POSTED: Thursday, October 15, 2009
UPDATED: 6:34 pm CDT October 15, 2009

A group of educators and caregivers who spend hours a day with preschoolers attended a workshop at the Children's Museum of Houston to learn how their own biases could rub off on the very children they're hired to protect, KPRC Local 2 reported Thursday.

Pam Autio, Assistant Project Director for the Miller Early Childhood Initiative, said "Children start noticing differences as early as infancy."

Autio says the Word of Difference Institutes' workshops put on by her organization and the Anti-Defamation League are designed to make the adults in a child's life aware of how their words can sink into a young mind.

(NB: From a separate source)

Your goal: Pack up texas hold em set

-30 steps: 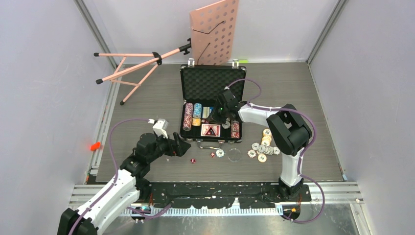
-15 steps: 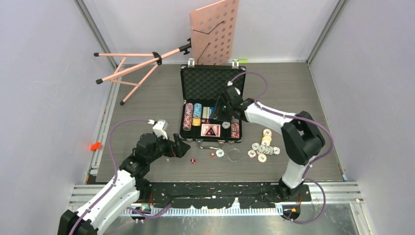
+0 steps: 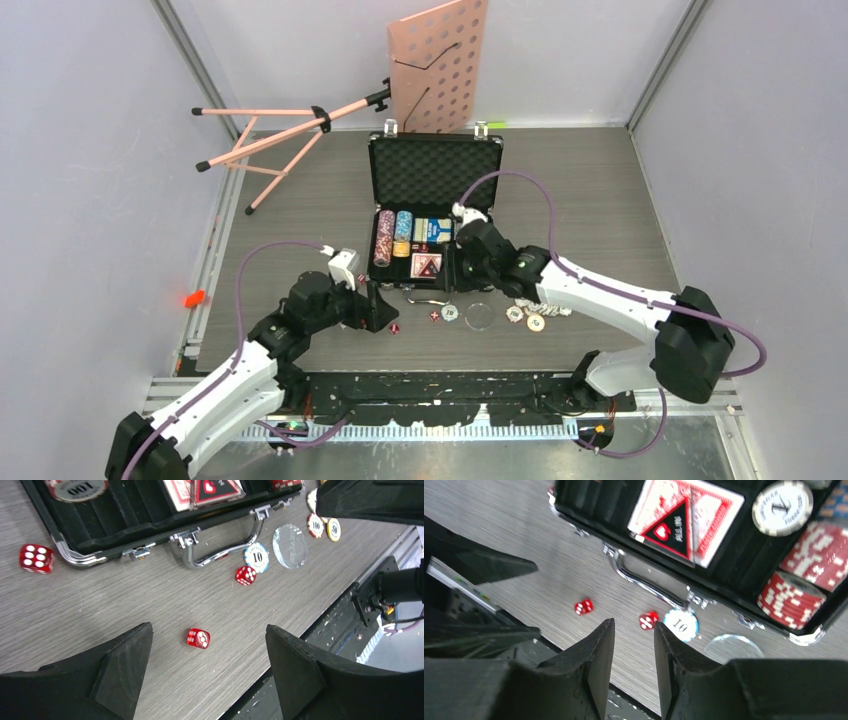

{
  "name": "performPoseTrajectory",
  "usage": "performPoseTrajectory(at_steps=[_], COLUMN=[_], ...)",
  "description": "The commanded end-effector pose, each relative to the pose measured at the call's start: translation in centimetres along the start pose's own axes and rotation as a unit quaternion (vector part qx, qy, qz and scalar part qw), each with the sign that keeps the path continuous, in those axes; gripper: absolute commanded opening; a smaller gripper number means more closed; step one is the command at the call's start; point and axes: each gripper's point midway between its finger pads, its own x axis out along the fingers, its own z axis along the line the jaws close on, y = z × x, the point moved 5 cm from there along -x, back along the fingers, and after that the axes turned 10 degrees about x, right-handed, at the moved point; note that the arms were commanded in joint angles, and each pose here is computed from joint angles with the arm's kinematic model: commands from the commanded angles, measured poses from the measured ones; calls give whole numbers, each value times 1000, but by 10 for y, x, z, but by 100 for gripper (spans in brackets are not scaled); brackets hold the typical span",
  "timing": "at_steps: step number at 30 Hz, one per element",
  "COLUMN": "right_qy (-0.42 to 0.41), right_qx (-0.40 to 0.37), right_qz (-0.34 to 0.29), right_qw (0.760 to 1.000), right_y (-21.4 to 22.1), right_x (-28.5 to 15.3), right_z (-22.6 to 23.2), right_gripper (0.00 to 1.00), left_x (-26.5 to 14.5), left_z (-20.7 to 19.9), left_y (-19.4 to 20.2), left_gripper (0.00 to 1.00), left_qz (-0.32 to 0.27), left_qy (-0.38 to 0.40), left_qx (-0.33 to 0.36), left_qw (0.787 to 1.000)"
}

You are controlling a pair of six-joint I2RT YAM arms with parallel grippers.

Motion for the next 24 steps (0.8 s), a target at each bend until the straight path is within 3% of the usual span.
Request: performPoseTrajectory(at_steps=[1, 8, 16, 24], right_qy=[-24, -4, 53, 81], right_qx=[-30, -93, -133, -160], right_qz=[2, 29, 39, 33], right_qw=[999, 995, 989, 983], right_y=[23, 66, 75, 77], right_x=[-3, 10, 37, 48], right_z=[-8, -3, 1, 2], right_gripper=[40, 40, 39, 39], left_x=[0, -1, -13, -14], left_z=[-6, -2, 0, -1], left_y=[-10, -9, -10, -8], left_gripper=[87, 83, 86, 86], left_qz=[-3, -7, -71, -71], left_qy=[6, -4, -10, -3], left_qx=[17, 33, 38, 35], left_qw=[1000, 999, 997, 997])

Autio said, "These messages that they receive about themselves and others are going to translate into being respectful to others and then hopefully preventing situations down the road where they might be very violent and do hurtful things to others or even themselves."

No one knows the collateral damage of bullying better than Valerie Brewer, of Deerfield Beach, Fla.

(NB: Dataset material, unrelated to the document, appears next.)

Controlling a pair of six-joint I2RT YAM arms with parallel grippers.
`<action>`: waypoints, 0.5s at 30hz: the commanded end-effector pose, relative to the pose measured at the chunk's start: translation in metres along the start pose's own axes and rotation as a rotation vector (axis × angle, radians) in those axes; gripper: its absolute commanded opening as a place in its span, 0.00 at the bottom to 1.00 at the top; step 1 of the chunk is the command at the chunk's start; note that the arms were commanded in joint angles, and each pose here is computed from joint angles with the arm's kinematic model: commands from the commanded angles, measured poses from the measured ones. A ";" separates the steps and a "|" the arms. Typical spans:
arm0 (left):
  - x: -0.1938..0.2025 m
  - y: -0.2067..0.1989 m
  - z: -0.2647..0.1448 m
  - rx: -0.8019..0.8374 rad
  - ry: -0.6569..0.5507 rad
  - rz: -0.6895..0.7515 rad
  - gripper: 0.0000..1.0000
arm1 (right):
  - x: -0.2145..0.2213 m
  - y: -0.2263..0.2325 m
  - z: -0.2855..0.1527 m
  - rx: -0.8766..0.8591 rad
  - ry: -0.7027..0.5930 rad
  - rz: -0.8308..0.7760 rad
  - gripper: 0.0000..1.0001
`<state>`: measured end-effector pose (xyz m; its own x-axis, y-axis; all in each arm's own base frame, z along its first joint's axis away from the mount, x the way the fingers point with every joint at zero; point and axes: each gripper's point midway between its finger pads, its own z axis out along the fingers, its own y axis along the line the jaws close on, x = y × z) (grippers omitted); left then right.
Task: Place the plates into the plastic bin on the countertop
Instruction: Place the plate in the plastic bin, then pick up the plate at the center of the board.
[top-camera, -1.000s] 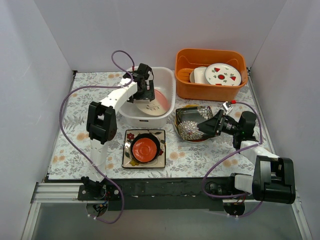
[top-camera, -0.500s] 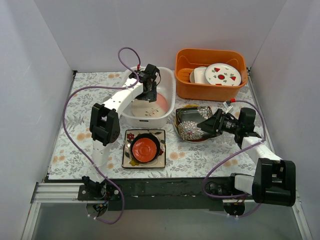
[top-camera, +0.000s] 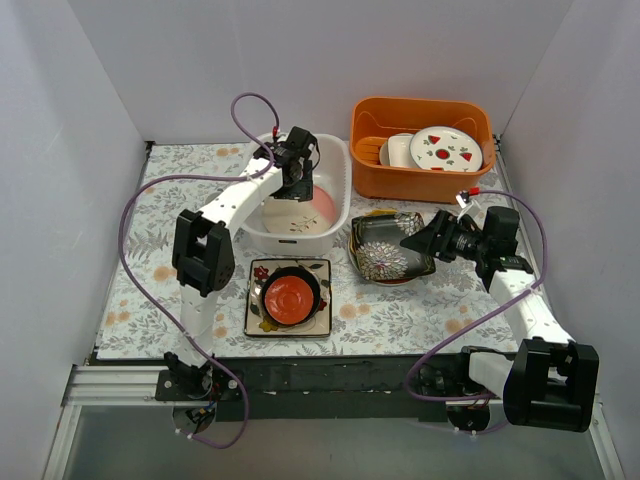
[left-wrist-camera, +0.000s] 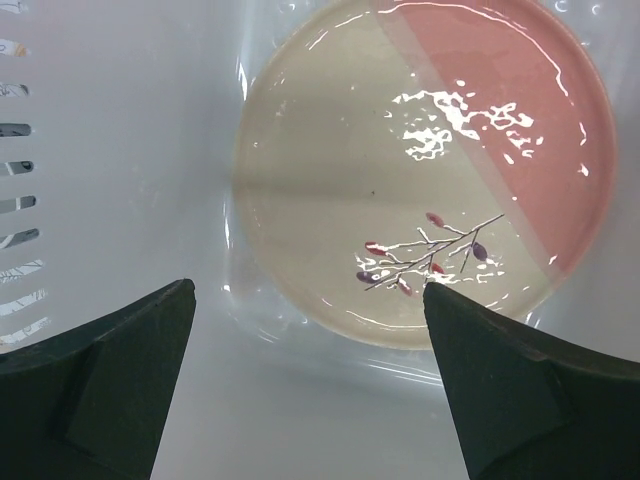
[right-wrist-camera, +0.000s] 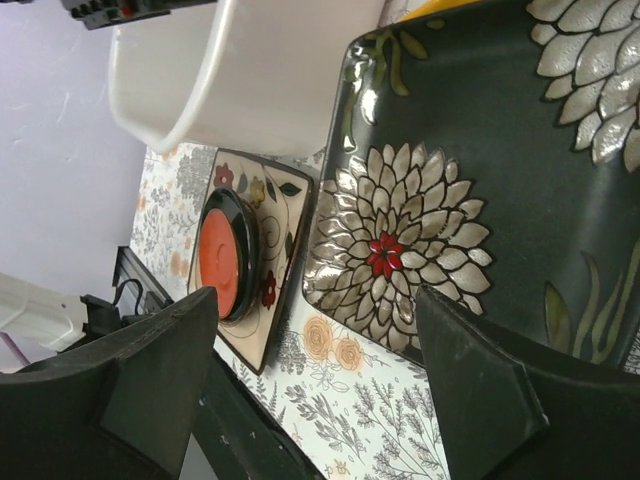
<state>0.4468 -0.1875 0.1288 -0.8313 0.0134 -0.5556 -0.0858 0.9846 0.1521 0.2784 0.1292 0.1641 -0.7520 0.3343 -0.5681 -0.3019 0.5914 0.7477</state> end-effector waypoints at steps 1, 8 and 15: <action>-0.034 0.010 -0.052 0.057 -0.144 -0.050 0.98 | -0.008 -0.008 -0.002 0.051 -0.020 -0.031 0.87; -0.044 -0.010 -0.093 0.287 -0.218 -0.070 0.98 | -0.010 -0.020 -0.006 0.136 -0.031 -0.041 0.87; -0.051 -0.038 -0.145 0.577 -0.303 -0.070 0.98 | -0.020 -0.035 -0.021 0.292 -0.088 -0.078 0.86</action>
<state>0.4236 -0.2207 0.2121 -0.7173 -0.0527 -0.6948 0.0786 0.9847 -0.1558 0.2802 0.1054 0.1369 -0.7505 0.3442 -0.5641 -0.1737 0.7209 0.6709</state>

In an interview on "The Today Show," Brewer shared how her 15-year-old son Michael was petrified to face bullies at school who considered him a snitch for telling police one of the boys tried to steal his dad's bike.

Brewer said, "Michael was terrified and he didn't want to come to school that day."

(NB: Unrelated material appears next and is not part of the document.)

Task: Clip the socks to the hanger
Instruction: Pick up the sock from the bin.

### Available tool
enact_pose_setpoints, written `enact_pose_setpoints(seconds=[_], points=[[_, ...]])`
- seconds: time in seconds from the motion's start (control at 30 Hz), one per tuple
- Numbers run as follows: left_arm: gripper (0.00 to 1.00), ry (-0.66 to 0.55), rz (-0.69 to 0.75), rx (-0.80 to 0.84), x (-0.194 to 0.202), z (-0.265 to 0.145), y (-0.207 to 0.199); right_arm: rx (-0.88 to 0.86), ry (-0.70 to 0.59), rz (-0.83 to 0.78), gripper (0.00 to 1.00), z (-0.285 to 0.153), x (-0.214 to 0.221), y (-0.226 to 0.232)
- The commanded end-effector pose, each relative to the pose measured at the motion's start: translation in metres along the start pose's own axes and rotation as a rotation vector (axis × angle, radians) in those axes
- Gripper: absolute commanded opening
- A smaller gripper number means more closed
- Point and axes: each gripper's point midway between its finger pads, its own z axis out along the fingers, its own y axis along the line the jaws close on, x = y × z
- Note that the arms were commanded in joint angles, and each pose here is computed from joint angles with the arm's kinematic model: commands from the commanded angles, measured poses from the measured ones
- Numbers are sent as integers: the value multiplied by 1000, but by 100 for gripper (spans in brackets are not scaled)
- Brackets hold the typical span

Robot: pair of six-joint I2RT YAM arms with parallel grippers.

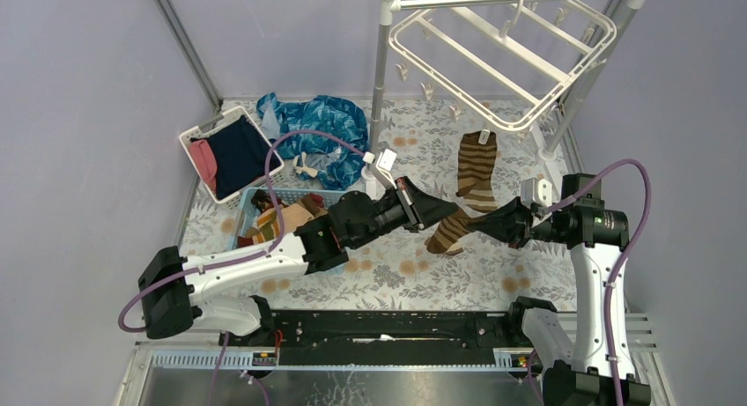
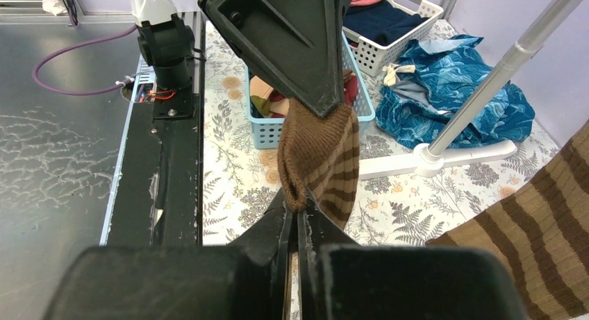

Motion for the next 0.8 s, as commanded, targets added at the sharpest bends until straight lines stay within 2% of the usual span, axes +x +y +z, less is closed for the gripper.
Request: enact_pose_setpoints(seconds=[0.0, 0.1, 0.17, 0.2, 0.27, 0.43, 0.5, 0.6, 0.77], points=[[28, -31, 67, 75, -7, -11, -17, -12, -27, -15, 0, 1, -11, 2], [65, -27, 226, 103, -5, -28, -11, -3, 0, 2, 0, 0, -5, 2], [84, -27, 402, 144, -3, -45, -5, -1, 11, 15, 0, 0, 0, 2], [91, -27, 506, 174, -2, -53, -2, -2, 15, 20, 0, 0, 2, 3], [98, -29, 722, 221, 3, -70, 10, -7, 22, 26, 0, 1, 7, 5], [99, -98, 1131, 395, 13, -98, 20, -32, 37, 26, 0, 3, 19, 13], [99, -119, 1236, 455, 18, -100, 19, -51, 43, 23, 1, 5, 24, 16], [99, -102, 1326, 531, 27, -94, 13, -80, 57, 15, 2, 8, 29, 21], [98, -22, 1377, 638, 43, -77, 11, -119, 71, 0, 2, 10, 35, 29]])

Investigators say on Oct. 12, five classmates, one only 13 years old, doused Michael with rubbing alcohol and set him on fire.

As her son fights for his life with burns to over 80 percent of his body, Valerie fought back tears of frustration.

Brewer said, "This violence has got to stop, people around the world have got to do something. Violence, kids shooting each other, stabbing each other, what they did to my son -- we have to stop this."

Pam Autio said the best thing parents can do for their children is to really be aware of how their words could impact their child.

She said it's also important to expose kids to many people and situations so they can learn to appreciate differences.